Provided material START

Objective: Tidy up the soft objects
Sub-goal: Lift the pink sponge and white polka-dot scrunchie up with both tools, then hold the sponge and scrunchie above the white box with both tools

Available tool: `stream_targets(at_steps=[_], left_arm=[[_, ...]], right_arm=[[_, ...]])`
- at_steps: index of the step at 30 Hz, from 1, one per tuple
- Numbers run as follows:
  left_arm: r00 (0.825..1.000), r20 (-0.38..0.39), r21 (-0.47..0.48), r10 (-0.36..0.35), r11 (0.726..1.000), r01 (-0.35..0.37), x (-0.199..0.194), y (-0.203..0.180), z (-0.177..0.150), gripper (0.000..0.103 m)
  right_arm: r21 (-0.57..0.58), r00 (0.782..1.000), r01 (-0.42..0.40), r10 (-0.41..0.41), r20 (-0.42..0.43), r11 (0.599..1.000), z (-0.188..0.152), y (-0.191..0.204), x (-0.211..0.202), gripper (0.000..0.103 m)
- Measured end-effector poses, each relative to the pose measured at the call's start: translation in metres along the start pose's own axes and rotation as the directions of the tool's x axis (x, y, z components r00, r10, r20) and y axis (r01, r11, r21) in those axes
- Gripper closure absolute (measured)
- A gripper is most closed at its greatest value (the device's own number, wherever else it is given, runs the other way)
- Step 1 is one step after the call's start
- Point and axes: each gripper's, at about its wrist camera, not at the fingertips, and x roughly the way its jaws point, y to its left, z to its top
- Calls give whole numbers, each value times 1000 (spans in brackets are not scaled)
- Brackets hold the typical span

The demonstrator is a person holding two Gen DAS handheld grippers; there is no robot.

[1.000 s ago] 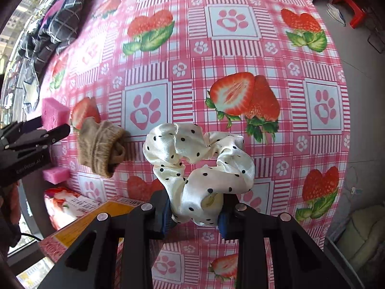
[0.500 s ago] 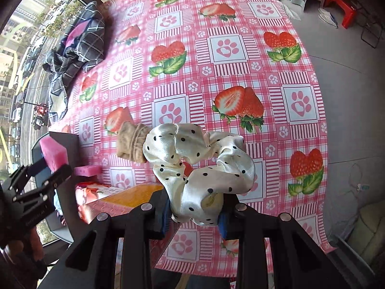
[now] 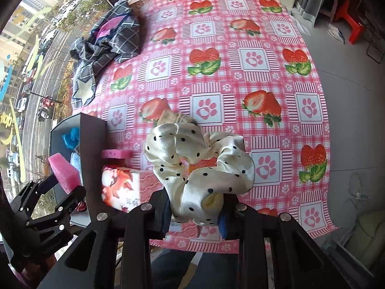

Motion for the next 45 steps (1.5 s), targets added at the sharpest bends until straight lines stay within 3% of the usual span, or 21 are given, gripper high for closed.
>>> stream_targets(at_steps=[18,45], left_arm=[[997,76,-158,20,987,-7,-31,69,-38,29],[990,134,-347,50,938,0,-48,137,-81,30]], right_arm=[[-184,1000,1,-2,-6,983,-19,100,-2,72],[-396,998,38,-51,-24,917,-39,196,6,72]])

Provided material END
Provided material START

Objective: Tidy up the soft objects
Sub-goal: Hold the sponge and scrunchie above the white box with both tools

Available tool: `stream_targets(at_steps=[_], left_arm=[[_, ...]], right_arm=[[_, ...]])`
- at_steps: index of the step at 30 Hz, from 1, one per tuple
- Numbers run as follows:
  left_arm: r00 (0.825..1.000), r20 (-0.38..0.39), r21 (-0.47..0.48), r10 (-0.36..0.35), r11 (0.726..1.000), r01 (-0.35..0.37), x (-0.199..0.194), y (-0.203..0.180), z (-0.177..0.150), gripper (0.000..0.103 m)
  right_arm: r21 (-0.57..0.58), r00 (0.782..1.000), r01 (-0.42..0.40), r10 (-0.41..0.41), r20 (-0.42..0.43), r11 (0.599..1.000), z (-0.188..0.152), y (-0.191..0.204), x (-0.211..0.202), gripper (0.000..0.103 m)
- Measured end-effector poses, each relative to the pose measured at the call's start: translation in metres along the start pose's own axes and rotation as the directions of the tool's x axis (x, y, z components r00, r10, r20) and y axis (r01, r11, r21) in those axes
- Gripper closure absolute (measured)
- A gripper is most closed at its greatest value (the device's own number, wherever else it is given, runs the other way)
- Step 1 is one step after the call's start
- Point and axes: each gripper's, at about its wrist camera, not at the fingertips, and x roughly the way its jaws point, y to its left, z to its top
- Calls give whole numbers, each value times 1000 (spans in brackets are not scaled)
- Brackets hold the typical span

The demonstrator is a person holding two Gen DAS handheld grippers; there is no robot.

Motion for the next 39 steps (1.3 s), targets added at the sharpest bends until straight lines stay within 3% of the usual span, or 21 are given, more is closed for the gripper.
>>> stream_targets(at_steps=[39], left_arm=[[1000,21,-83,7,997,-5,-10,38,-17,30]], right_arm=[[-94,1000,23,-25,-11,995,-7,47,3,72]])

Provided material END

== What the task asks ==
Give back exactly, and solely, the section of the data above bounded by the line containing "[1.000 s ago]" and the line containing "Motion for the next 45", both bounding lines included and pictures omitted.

== Result of this exercise ==
[1.000 s ago] 
[0.500 s ago] 
[now] 

Motion for the next 45 steps (1.5 s), targets added at the sharpest bends until straight lines stay within 3% of the usual span, or 21 are given, gripper high for closed.

Nothing remains to be added to the output.